Requirement >> Search the material below for lines containing the string "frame", and copy every one you find.
------------
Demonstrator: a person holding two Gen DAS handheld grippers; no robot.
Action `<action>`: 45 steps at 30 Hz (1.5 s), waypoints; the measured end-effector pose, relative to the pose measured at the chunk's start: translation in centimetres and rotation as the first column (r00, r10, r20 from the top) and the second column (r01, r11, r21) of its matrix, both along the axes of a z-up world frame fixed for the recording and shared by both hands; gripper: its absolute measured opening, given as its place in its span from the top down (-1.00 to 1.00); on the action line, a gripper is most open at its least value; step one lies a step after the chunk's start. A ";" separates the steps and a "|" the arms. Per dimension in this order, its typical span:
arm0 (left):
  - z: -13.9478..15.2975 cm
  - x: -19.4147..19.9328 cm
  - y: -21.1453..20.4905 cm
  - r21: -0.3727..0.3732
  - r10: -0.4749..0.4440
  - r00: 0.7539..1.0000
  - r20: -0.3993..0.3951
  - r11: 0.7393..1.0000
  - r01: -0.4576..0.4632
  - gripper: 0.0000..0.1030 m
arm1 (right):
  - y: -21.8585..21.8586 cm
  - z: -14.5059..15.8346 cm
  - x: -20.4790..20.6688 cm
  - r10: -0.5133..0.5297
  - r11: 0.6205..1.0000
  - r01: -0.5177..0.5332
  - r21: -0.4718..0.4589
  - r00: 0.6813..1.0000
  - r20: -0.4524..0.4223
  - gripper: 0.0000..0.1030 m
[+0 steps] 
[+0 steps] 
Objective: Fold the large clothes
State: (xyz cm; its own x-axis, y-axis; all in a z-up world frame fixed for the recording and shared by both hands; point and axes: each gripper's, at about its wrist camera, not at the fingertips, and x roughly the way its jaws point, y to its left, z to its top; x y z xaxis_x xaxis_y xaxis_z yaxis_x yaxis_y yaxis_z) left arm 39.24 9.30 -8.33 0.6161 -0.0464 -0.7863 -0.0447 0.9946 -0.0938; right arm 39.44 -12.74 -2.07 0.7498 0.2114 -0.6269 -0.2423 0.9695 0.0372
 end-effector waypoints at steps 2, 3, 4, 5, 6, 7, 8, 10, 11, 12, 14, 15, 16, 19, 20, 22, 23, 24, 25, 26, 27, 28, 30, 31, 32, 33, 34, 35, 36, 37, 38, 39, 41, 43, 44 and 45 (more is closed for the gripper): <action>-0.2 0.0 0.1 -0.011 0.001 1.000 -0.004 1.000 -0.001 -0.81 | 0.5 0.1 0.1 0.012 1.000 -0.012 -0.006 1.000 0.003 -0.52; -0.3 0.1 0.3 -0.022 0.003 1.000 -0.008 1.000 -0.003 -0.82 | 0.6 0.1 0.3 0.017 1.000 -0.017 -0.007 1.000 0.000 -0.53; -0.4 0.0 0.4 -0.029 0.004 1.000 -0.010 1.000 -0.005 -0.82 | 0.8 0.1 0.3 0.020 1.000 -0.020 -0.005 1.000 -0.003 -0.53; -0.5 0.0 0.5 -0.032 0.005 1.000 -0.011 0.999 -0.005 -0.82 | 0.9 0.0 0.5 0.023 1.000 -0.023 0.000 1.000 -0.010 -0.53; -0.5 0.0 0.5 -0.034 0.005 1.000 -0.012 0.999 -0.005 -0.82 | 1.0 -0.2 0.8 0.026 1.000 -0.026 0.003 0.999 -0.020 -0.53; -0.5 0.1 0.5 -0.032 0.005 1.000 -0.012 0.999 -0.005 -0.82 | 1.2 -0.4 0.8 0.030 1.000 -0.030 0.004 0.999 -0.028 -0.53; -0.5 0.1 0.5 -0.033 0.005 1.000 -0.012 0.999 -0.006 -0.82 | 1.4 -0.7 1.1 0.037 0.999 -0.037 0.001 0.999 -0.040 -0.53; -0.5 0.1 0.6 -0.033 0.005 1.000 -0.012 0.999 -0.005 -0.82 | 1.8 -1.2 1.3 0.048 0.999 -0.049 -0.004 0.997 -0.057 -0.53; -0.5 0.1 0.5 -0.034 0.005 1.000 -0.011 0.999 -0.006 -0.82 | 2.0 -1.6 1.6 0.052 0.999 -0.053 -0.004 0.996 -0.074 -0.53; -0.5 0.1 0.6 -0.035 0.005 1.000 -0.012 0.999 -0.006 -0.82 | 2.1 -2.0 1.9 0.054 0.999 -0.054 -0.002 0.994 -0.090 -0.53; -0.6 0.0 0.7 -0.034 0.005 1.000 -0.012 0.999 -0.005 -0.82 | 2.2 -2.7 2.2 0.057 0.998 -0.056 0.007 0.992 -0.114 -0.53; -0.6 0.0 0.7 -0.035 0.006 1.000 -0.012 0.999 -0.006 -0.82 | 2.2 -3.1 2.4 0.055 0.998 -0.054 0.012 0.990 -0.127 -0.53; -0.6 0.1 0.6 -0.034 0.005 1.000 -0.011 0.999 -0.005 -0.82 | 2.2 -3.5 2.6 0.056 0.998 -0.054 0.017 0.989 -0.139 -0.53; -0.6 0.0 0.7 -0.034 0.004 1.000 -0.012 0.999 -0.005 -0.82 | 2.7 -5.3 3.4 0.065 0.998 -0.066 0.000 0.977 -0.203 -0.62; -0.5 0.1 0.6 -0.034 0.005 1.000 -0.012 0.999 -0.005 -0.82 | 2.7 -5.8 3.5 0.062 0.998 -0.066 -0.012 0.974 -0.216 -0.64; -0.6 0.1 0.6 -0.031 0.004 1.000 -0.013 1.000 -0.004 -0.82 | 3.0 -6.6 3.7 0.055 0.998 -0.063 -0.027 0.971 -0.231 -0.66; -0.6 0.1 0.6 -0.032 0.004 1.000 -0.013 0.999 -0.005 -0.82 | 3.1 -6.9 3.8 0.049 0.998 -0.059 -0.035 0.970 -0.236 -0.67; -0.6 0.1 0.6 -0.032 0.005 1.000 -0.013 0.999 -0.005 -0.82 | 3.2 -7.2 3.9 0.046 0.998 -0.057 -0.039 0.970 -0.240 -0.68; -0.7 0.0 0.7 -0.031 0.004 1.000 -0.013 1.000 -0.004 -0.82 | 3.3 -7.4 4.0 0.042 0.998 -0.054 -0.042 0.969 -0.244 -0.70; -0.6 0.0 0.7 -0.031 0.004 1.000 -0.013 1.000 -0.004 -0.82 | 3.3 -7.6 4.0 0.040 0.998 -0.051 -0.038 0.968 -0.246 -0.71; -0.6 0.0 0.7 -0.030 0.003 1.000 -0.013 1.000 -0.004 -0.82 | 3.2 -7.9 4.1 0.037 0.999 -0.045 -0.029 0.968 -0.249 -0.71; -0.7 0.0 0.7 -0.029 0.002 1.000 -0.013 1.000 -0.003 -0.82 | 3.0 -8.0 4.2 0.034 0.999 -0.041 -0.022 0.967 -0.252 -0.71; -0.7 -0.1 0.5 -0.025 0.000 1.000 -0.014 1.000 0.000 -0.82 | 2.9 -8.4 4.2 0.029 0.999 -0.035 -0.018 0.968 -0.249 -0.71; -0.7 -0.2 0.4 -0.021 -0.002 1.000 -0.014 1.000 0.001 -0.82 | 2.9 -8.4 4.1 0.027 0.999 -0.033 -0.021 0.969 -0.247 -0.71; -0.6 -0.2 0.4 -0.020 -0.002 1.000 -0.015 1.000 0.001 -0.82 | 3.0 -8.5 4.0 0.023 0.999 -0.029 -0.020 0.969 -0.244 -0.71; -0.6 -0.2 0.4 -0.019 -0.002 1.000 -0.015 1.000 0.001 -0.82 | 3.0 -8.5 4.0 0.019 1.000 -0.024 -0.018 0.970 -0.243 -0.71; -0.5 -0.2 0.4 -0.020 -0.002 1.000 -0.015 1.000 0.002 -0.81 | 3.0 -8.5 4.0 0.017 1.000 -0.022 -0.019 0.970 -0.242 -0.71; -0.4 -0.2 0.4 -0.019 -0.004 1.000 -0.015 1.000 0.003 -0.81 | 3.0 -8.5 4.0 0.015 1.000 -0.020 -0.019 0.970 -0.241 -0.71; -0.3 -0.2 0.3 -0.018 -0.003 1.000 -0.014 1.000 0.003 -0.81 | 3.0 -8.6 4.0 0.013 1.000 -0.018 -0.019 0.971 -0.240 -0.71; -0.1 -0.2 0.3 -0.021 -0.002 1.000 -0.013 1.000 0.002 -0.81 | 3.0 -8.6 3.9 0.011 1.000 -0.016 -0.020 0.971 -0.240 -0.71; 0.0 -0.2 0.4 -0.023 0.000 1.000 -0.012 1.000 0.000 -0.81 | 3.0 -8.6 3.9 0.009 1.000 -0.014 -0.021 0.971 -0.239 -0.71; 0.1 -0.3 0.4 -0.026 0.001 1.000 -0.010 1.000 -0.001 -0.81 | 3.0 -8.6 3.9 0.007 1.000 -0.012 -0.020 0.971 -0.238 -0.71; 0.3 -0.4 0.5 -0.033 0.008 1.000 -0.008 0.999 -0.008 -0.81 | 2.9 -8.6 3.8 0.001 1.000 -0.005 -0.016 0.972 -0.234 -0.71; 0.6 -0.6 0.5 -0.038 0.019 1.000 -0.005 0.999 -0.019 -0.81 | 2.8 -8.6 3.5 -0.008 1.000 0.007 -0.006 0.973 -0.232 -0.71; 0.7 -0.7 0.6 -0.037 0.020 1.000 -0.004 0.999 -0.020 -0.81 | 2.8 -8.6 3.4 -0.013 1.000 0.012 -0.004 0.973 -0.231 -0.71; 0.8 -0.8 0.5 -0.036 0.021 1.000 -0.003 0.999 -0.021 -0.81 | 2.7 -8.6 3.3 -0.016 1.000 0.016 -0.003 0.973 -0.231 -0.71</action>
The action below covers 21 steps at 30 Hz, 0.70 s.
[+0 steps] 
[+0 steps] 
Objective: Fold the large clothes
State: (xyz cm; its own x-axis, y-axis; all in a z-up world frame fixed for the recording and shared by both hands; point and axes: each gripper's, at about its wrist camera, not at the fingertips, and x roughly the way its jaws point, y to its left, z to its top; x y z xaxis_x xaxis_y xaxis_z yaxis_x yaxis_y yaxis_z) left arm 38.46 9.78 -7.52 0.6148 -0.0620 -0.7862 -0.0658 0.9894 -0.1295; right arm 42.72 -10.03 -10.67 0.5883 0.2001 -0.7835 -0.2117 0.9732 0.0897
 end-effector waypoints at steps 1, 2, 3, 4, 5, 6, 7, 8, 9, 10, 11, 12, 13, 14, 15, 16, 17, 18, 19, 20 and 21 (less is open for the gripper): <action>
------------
The answer >>
Action `<action>`: 45 steps at 30 Hz (1.5 s), waypoints; the measured end-effector pose, relative to the pose measured at the chunk's start: translation in centimetres and rotation as the first column (r00, r10, r20 from the top) and the second column (r01, r11, r21) of its matrix, both along the axes of a z-up world frame fixed for the recording and shared by both hands; gripper: its absolute measured opening, given as its place in its span from the top down (-1.00 to 1.00); on the action line, a gripper is most open at its least value; step one lies a step after the chunk's start. A ";" separates the steps and a "|" the arms. Per dimension in this order, its typical span:
State: (xyz cm; its own x-axis, y-axis; all in a z-up world frame fixed for the recording and shared by both hands; point and axes: each gripper's, at about its wrist camera, not at the fingertips, and x roughly the way its jaws point, y to its left, z to its top; x y z xaxis_x xaxis_y xaxis_z yaxis_x yaxis_y yaxis_z) left arm 39.24 9.30 -8.33 0.6161 -0.0464 -0.7863 -0.0447 0.9946 -0.0938; right arm 39.44 -12.74 -2.07 0.7498 0.2114 -0.6269 -0.2423 0.9695 0.0372
State: (xyz cm; its own x-axis, y-axis; all in a z-up world frame fixed for the recording and shared by both hands; point and axes: each gripper's, at about its wrist camera, not at the fingertips, and x roughly the way its jaws point, y to its left, z to its top; x y z xaxis_x xaxis_y xaxis_z yaxis_x yaxis_y yaxis_z) left arm 38.46 9.78 -7.52 0.6148 -0.0620 -0.7862 -0.0658 0.9894 -0.1295; right arm 42.72 -10.03 -10.67 0.5883 0.2001 -0.7835 -0.2117 0.9732 0.0897

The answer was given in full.